McNeely: Detroit can become a green building leader
We are blessed with a culture of remarkable architecture here in Detroit. We have Art Deco masterpieces like the Fisher and Penobscot buildings. The instantly recognizable Renaissance Center. And icons that run the gamut from the beautiful spires of One Detroit Center to the blighted Michigan Central Station.
Years ago, Detroit’s beautiful architecture earned it the nickname “the Paris of the West.” Today, as we embark on an opportunity to revitalize Detroit and remake it in a way that can serve as an example for recovering Rust Belt cities, we should seek to ensure that it earns a new moniker: the Green Building Capital of the World.
The Detroit Regional Chapter of the U.S Green Building Council is working hard to make this goal a reality. The U.S. Green Building Council is the organization behind LEED, the most widely used and widely known green building program in the world. LEED can play an instrumental role not only in the greening of Detroit, but in our rebirth as a world-class city attracting world-class talent and businesses.
LEED-certified buildings are better at bringing in and retaining tenants. Green buildings have up to a 20 percent higher occupancy rate. Those tenants enjoy a much healthier environment, as LEED buildings have cleaner, healthier indoor environmental quality. They also tend to be more productive.

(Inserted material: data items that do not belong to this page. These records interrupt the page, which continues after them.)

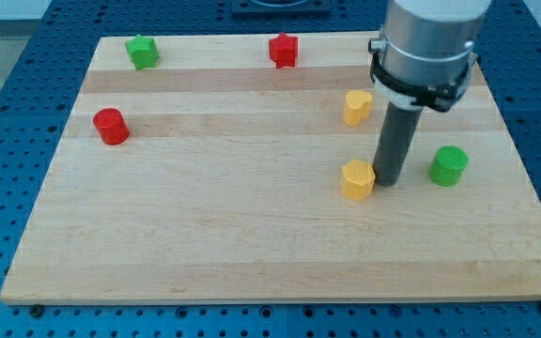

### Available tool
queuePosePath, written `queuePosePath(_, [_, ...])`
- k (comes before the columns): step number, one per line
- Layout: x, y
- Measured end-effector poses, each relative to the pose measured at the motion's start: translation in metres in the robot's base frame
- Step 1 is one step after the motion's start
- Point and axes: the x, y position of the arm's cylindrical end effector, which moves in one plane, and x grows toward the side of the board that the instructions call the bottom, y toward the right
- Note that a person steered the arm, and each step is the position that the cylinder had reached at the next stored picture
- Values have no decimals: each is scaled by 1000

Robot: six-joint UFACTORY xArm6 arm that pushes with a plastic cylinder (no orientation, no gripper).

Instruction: Move green circle to top right side of the board

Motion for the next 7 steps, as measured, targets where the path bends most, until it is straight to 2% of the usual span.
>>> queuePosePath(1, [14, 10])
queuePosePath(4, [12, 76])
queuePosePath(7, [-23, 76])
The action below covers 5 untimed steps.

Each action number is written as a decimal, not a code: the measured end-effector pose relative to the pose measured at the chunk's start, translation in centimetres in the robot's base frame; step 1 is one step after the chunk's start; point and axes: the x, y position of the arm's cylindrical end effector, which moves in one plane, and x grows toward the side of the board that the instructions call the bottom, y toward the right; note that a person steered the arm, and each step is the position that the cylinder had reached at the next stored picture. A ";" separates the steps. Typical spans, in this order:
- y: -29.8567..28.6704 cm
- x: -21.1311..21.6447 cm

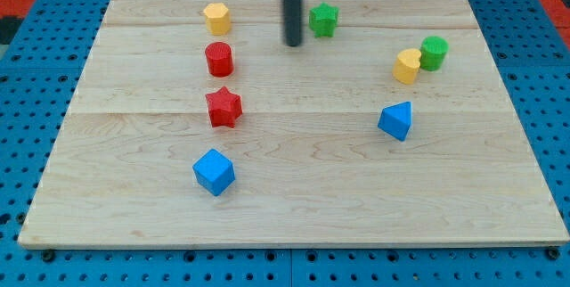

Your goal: Move the green star to the top right of the yellow hexagon

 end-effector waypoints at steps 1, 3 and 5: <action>4.3 -2.2; -6.9 -7.7; -0.2 -8.0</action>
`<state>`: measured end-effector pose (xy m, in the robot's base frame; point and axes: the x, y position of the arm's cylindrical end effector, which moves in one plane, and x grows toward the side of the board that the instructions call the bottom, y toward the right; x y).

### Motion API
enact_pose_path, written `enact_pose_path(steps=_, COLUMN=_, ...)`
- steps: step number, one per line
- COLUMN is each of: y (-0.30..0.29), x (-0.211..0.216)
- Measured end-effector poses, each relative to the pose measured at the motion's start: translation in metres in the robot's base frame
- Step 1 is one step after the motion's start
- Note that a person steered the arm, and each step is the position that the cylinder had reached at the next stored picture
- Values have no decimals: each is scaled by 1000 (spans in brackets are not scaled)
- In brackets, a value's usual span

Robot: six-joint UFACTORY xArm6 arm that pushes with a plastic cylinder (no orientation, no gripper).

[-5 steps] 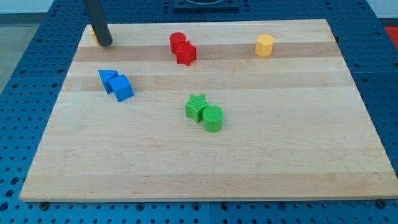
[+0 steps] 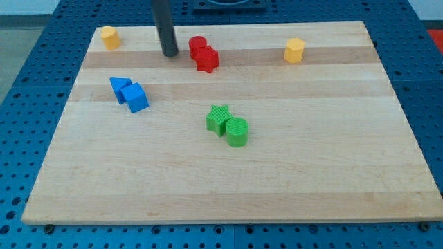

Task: Move the red circle to the right of the red star

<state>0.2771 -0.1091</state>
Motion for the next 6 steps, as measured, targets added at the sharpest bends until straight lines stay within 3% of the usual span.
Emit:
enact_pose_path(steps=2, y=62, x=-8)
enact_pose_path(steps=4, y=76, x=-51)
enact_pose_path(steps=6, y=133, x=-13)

A recent study in the Journal of Organizational Behavior found that companies that adopt more rigorous environmental standards are 16 percent more productive than those that don’t.
Meanwhile, owners of LEED-certified buildings see significant return on investment.

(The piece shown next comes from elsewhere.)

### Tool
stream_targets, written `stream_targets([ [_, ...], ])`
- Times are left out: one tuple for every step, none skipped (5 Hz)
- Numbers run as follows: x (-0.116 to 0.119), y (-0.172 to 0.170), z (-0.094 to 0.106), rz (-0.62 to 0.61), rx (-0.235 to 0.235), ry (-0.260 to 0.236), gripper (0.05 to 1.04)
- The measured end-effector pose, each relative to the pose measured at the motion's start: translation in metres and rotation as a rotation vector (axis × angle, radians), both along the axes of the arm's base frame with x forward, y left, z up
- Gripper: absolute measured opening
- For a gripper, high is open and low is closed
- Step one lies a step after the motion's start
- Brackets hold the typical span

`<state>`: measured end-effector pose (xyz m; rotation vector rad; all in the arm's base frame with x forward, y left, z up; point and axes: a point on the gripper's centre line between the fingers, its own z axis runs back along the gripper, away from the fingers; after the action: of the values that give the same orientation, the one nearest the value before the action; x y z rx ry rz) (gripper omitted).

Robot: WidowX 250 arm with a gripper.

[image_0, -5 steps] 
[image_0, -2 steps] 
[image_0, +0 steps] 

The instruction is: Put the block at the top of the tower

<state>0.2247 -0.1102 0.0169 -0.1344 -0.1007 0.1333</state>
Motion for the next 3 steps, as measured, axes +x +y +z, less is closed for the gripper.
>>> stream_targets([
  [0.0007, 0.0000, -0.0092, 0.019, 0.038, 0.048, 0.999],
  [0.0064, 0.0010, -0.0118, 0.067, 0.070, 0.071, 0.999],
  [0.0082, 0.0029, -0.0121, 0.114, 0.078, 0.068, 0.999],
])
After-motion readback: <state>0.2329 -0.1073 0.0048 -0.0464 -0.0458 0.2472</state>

One 2012 study on world green building trends found that operating costs decreased 13.6 percent for construction of new green buildings and 8.5 percent for the green retrofitting of existing buildings. Plus, the value of those buildings increased 10.9 percent and 6.8 percent, respectively.
That’s why 88 Fortune 100 companies use LEED to meet their goals. In a recent Fortune 100 survey, 60 percent of those surveyed said LEED positively impacts their return on investment, while 70 percent said they use LEED as a means to save money by being more energy efficient. And LEED is not just for big corporations and skyscrapers. Everything from single-family homes to gorgeous historical structures like South Hall at the University of Michigan Law School have benefited from LEED certification. On the multi-family front, LEED certified apartments earn approximately 9 percent more rent than non-certified units.

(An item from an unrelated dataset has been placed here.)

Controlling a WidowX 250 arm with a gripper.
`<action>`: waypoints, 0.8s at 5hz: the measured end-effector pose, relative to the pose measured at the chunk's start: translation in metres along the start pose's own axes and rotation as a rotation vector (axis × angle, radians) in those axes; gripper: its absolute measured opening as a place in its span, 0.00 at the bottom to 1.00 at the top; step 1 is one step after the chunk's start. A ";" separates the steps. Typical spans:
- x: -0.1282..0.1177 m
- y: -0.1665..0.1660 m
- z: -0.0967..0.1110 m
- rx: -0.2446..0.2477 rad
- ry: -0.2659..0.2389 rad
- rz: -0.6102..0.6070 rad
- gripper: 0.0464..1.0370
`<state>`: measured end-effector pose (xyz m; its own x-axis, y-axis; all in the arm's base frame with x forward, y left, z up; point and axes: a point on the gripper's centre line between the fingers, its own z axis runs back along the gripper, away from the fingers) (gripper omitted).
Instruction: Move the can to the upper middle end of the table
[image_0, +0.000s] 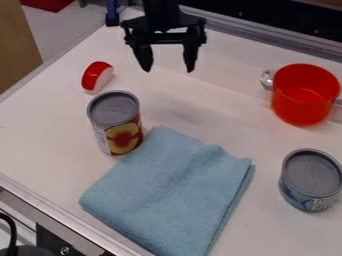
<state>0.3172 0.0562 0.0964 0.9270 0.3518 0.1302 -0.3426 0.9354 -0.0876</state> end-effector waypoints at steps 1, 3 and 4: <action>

In a market like Detroit, where so many exciting things are happening, buildings need a competitive differentiator to stick out from the crowd. LEED-certified buildings — which offer lower operating costs and better indoor environmental quality — are more attractive to a growing group of buyers. Simply put, LEED certification creates better buildings, and better buildings lead to stronger cities.
With energy policy at the forefront in Michigan this year, now is the perfect time for leaders to implement policies that support and encourage green building in Detroit and throughout the state. Let’s tap into our history as an architectural leader, and leave a legacy of better buildings, and a better Detroit, for the next generation.
Kevin McNeely is chairman of the board of directors of the Detroit Regional Chamber of the U.S. Green Building Council.